Henry Bugalho nasceu em Curitiba, em 1980. Formou-se em Filosofia pela Universidade Federal do Paraná, com ênfase em estética, especializou-se em Literatura Brasileira e História Nacional e é Mestre em Retórica e Oratória pela Universidad Internacional de La Rioja, na Espanha, com uma dissertação sobre a retórica da desumanização na propaganda nazista. É Fellow da Royal Society of Arts, em Londres.
Nômade por convicção, deixou o Brasil em 2006. A primeira parada foi Nova York — onde trabalhou como garçom, vendedor de água na rua e passeador de cães — e depois vieram Buenos Aires, a Itália, Portugal, a Inglaterra e a Espanha. Essa geografia inquieta atravessa boa parte de sua obra, da série de crônicas Fragmentos Nômades aos romances escritos longe de casa.

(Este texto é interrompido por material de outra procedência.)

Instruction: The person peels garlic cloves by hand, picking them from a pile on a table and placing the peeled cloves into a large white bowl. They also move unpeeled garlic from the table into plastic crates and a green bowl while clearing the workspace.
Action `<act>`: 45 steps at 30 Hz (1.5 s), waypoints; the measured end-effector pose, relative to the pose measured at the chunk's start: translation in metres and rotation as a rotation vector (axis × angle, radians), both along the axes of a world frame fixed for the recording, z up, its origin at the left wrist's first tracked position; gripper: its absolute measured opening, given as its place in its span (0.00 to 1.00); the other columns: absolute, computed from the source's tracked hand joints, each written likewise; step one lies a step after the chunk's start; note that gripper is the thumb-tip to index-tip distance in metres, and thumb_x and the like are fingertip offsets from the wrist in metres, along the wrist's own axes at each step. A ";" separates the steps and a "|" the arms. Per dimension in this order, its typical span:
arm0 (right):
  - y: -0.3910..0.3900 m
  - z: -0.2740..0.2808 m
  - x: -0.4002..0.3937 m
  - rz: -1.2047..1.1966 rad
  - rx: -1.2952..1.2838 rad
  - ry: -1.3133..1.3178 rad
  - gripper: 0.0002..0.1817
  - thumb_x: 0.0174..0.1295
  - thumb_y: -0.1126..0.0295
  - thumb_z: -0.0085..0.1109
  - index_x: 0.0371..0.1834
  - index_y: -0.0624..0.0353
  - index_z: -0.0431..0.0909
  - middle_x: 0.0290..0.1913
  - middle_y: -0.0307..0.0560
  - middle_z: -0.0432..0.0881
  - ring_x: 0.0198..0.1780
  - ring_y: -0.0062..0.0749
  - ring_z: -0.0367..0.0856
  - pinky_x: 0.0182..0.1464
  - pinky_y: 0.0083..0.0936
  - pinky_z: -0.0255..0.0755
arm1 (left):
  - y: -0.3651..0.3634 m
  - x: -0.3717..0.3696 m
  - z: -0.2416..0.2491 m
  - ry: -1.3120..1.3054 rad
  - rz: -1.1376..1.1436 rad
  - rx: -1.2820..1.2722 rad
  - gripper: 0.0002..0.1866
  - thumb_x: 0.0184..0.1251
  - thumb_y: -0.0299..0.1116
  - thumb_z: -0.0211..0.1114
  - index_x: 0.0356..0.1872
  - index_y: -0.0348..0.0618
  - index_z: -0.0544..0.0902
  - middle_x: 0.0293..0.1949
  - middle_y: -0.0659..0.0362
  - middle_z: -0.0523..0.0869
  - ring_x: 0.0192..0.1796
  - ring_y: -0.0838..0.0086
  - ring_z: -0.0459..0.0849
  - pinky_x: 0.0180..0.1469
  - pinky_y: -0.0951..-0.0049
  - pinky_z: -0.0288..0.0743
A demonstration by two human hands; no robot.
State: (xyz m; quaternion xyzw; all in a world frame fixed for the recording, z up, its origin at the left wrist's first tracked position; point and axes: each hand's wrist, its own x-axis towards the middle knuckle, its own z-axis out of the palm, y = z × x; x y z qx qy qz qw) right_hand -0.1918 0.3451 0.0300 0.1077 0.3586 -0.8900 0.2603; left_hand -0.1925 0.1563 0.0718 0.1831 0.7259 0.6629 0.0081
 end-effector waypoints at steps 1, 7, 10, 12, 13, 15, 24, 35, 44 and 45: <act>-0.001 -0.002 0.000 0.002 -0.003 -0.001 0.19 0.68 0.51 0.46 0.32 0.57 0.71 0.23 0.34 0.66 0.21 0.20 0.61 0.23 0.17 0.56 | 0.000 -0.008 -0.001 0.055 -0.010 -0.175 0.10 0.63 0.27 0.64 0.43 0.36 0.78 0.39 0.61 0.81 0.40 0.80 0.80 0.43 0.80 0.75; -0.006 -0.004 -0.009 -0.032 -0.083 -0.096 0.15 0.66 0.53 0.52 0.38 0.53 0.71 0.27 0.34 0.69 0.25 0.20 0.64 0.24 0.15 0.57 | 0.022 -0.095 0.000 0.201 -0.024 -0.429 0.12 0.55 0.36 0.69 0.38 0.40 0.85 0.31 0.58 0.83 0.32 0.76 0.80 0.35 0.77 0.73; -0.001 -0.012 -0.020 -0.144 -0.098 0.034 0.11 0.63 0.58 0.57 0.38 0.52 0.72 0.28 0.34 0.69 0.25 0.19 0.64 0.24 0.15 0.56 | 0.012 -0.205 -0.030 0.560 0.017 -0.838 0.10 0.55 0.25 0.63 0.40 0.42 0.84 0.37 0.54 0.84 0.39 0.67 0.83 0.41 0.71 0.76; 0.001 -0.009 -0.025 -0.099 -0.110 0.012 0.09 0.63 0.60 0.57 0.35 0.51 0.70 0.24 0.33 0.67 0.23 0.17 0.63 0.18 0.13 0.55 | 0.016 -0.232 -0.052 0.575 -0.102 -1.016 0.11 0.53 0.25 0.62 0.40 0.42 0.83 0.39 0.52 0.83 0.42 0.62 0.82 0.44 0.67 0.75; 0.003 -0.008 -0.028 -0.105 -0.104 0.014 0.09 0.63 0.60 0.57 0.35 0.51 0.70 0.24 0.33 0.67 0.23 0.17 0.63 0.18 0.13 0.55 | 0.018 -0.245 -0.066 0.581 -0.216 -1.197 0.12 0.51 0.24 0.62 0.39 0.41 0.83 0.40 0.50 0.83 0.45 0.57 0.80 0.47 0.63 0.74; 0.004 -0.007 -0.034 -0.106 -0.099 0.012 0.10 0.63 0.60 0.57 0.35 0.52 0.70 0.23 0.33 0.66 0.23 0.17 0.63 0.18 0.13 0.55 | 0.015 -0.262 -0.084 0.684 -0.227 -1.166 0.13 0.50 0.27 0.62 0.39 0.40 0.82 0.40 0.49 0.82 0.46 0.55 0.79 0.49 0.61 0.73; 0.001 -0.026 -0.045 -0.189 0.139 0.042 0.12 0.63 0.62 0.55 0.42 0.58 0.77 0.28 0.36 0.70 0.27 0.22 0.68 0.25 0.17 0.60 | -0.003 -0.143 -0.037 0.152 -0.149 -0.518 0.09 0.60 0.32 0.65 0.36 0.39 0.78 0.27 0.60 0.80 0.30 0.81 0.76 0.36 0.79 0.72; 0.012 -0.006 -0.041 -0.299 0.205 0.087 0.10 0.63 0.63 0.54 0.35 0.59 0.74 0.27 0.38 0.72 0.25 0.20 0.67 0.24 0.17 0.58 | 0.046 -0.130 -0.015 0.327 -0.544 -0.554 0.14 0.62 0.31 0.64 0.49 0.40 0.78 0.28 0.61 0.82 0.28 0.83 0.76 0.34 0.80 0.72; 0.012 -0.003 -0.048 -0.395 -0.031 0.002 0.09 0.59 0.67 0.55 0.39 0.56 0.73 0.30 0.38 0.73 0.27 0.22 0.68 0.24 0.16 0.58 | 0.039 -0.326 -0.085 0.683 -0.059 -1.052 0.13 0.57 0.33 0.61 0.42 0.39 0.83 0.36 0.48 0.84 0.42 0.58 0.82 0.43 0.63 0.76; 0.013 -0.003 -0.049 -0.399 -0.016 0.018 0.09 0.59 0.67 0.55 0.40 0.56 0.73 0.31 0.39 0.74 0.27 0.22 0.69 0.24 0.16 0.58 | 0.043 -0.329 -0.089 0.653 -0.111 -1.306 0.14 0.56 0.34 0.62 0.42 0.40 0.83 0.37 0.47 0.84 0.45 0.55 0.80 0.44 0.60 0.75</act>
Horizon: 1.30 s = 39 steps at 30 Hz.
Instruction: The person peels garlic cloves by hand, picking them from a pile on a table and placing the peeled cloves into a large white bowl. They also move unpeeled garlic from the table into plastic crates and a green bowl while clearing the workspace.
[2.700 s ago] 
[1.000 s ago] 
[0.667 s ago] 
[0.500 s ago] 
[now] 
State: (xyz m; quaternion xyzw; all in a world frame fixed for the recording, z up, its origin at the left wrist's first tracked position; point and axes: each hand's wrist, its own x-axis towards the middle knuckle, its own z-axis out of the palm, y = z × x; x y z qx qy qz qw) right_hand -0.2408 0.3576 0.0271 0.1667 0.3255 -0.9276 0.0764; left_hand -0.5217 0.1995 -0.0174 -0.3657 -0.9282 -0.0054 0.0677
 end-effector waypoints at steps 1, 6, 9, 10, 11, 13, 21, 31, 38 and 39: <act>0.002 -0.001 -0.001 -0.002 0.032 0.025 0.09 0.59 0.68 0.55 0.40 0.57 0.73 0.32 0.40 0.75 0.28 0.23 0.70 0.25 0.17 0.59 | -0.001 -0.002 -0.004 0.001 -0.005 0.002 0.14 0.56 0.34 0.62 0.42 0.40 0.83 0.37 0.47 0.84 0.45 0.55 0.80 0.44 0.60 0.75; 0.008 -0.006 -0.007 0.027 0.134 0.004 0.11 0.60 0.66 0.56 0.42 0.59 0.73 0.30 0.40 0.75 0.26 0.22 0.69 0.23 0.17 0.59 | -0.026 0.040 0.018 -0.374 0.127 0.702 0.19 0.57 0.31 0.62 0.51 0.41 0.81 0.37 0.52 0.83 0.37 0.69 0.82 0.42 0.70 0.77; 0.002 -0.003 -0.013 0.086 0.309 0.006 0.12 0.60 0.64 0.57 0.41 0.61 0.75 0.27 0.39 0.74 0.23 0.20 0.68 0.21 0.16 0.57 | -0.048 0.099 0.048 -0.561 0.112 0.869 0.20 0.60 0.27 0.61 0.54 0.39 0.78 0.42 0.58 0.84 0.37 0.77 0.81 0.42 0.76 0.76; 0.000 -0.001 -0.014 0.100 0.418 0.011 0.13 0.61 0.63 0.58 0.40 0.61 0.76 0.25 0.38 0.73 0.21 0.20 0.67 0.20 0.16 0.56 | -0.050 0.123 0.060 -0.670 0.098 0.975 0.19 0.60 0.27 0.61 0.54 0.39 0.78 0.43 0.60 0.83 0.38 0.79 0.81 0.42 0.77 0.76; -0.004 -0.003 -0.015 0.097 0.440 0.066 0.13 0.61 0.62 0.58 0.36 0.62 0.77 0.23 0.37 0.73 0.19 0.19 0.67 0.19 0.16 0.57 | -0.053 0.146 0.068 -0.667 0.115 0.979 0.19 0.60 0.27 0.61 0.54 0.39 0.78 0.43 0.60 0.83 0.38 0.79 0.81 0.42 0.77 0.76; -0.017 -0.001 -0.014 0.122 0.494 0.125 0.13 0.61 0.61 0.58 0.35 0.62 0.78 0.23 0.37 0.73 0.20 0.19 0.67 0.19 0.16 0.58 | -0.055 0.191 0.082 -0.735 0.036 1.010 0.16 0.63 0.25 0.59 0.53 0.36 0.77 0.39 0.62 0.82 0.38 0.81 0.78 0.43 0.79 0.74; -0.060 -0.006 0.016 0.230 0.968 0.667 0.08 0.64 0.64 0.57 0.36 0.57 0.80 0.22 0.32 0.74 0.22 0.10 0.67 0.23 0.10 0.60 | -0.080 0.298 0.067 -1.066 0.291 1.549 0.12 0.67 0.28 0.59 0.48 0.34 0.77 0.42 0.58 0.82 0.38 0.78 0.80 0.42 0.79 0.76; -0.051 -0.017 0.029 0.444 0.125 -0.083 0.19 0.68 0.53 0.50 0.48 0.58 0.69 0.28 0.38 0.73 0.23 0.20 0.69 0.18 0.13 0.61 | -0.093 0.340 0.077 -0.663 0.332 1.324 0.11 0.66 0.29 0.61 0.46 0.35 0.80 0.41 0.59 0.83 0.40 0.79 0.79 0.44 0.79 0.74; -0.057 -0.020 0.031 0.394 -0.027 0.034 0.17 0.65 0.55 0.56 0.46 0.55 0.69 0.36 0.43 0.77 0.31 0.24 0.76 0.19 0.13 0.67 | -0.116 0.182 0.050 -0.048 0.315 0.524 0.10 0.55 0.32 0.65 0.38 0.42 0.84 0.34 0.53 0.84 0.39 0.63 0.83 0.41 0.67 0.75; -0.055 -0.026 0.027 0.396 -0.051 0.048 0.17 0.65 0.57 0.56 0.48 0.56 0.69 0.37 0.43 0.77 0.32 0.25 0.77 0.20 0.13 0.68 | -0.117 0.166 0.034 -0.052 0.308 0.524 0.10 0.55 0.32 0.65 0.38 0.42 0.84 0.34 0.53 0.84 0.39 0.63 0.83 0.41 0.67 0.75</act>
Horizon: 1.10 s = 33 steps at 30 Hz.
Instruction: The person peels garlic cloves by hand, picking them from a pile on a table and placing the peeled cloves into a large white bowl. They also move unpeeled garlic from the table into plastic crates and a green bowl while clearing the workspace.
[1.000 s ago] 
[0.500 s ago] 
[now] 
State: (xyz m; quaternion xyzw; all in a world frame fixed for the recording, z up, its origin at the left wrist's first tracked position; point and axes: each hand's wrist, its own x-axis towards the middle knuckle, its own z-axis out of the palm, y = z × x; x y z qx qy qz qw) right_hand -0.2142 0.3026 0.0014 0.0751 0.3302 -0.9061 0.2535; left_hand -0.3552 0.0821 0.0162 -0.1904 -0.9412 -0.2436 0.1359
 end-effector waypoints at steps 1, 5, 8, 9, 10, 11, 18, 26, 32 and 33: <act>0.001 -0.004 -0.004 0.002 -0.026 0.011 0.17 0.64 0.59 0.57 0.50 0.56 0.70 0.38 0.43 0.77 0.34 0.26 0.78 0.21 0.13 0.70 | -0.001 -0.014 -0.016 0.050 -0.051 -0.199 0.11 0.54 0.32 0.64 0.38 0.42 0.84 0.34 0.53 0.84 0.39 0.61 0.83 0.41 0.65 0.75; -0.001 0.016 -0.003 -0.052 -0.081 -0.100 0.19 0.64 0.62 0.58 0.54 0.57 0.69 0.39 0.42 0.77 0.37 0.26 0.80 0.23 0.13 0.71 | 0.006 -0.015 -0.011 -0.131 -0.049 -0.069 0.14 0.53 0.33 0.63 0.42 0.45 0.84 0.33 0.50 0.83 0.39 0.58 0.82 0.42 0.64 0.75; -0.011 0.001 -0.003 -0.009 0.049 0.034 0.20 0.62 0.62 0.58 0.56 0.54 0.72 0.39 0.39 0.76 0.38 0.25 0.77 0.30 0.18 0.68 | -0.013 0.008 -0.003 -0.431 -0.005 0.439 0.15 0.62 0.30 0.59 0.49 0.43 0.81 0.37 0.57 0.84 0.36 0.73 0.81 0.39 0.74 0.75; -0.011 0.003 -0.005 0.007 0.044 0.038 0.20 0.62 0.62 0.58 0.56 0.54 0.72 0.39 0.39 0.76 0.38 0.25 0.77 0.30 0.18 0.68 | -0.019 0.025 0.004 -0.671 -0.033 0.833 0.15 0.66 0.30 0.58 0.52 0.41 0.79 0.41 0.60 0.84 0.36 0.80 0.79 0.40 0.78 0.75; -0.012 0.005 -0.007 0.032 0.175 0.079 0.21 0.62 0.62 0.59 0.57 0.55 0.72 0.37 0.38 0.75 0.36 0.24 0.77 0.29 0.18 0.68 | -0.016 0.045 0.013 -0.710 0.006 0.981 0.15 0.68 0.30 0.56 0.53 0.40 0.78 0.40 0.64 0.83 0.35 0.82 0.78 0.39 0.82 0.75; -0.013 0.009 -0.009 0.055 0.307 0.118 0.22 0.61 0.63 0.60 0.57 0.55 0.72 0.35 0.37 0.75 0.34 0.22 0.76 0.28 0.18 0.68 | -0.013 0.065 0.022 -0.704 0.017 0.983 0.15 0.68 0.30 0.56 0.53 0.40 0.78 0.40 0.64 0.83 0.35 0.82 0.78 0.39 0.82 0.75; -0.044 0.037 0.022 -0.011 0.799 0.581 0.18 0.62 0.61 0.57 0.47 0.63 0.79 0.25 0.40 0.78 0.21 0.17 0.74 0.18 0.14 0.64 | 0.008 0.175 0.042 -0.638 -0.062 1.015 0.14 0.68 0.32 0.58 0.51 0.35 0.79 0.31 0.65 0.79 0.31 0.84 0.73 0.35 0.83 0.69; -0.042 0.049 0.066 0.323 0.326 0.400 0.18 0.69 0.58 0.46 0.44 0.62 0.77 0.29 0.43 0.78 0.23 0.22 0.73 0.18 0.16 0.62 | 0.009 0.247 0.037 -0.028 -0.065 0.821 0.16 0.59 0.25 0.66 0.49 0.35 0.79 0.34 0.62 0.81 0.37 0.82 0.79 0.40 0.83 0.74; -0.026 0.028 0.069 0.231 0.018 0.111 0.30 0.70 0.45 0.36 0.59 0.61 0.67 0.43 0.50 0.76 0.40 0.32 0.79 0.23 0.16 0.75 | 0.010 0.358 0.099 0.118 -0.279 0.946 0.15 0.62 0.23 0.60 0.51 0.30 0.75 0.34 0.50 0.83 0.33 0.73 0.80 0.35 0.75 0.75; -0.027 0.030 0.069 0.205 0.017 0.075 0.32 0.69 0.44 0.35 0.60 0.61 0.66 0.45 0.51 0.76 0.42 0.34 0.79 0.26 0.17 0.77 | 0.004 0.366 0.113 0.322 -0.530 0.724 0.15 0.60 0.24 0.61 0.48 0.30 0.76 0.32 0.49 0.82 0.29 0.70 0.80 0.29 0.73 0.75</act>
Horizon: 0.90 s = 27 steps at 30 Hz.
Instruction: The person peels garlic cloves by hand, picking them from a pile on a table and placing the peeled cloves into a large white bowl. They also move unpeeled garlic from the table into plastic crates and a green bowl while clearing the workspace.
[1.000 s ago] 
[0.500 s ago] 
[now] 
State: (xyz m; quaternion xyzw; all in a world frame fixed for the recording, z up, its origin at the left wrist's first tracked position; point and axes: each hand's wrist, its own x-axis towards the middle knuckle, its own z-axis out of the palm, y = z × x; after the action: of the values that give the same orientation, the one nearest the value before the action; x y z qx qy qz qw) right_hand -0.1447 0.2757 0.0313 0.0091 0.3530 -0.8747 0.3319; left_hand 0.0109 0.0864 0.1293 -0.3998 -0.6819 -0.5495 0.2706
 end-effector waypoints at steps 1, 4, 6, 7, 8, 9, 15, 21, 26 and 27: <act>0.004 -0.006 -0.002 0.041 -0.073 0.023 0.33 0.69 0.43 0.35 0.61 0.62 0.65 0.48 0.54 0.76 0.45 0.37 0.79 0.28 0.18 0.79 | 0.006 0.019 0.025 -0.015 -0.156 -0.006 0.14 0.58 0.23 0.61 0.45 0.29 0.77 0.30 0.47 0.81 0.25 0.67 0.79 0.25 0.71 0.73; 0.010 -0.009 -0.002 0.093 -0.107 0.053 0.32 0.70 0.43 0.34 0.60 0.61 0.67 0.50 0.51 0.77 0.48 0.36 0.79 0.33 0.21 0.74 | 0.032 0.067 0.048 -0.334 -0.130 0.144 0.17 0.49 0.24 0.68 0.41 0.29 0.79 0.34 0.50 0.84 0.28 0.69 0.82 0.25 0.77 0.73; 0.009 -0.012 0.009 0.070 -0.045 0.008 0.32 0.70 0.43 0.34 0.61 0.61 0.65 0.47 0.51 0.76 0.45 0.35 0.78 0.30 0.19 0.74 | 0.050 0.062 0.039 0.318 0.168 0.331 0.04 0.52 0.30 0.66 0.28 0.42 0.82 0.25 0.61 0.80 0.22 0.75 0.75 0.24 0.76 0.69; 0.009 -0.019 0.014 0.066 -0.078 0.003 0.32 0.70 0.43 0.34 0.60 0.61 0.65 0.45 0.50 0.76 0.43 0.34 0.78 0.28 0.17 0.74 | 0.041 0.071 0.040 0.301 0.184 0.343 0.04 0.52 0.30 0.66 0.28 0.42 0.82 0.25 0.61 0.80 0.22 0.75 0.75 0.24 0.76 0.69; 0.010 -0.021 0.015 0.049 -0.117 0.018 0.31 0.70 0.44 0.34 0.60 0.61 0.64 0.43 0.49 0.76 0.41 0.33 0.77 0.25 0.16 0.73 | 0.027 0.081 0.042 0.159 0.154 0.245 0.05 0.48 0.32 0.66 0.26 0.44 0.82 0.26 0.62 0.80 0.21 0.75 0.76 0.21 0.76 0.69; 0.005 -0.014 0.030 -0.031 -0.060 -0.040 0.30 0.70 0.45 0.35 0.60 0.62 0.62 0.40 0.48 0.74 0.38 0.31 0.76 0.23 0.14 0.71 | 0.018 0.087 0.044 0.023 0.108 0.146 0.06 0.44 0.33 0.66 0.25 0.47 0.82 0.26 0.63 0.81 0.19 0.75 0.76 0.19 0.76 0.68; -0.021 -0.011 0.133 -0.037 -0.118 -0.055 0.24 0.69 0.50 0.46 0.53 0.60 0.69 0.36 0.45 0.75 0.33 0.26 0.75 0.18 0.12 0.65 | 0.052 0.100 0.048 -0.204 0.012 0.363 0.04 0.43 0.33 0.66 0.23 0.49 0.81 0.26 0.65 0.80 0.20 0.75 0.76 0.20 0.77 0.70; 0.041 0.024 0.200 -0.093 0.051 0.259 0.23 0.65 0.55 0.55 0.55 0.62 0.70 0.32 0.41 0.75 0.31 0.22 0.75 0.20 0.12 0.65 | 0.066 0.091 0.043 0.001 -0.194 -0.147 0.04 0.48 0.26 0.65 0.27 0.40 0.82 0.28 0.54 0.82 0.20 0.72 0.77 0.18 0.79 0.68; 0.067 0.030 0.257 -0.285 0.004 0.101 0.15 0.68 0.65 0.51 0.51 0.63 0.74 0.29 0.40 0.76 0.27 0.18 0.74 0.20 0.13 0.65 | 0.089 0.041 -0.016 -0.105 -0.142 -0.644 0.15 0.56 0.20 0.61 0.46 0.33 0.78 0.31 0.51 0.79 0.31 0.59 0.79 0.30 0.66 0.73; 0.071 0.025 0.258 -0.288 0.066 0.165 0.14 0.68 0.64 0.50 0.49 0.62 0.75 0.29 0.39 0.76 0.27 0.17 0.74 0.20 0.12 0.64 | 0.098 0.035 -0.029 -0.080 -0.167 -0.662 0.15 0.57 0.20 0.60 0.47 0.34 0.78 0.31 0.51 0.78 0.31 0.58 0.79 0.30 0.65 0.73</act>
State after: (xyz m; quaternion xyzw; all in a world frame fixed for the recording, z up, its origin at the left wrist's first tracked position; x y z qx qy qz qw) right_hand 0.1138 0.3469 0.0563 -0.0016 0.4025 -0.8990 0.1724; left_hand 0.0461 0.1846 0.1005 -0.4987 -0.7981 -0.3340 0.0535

Autor de mais de trinta livros publicados em sete idiomas, transita entre o romance, o conto, o ensaio, o guia de viagem, a literatura infantil e a tradução de clássicos — verteu para o português Hesíodo, Descartes, Platão, Marco Aurélio, Kafka e Schopenhauer, entre outros. Na ficção, assina títulos como O Rei dos Judeus, O Covil dos Inocentes, Margot Adormecida e The Parallel Life of Your Dog. Publicou Contra os Fanáticos pela Editora Perspectiva e Como Vencer um Debate Tendo Razão pela Editora Planeta; antes, Minha Especialidade é Matar: Como o Bolsonarismo Tomou Conta do Brasil vendeu mais de treze mil exemplares, chegou ao topo dos mais vendidos da Amazon e figurou entre os destaques da Veja.
A partir de 2018, tornou-se uma das vozes mais reconhecíveis na crítica ao bolsonarismo e ao pensamento de Olavo de Carvalho, tema de Meu Pai, o Guru do Presidente, escrito com Heloísa de Carvalho. Seu trabalho intelectual gravita em torno de Hannah Arendt, Nietzsche, Heidegger e Fernando Pessoa.
Em 2026, foi finalista do Prêmio Azorín de Romance, na Espanha, com o romance Sonata para los Bárbaros.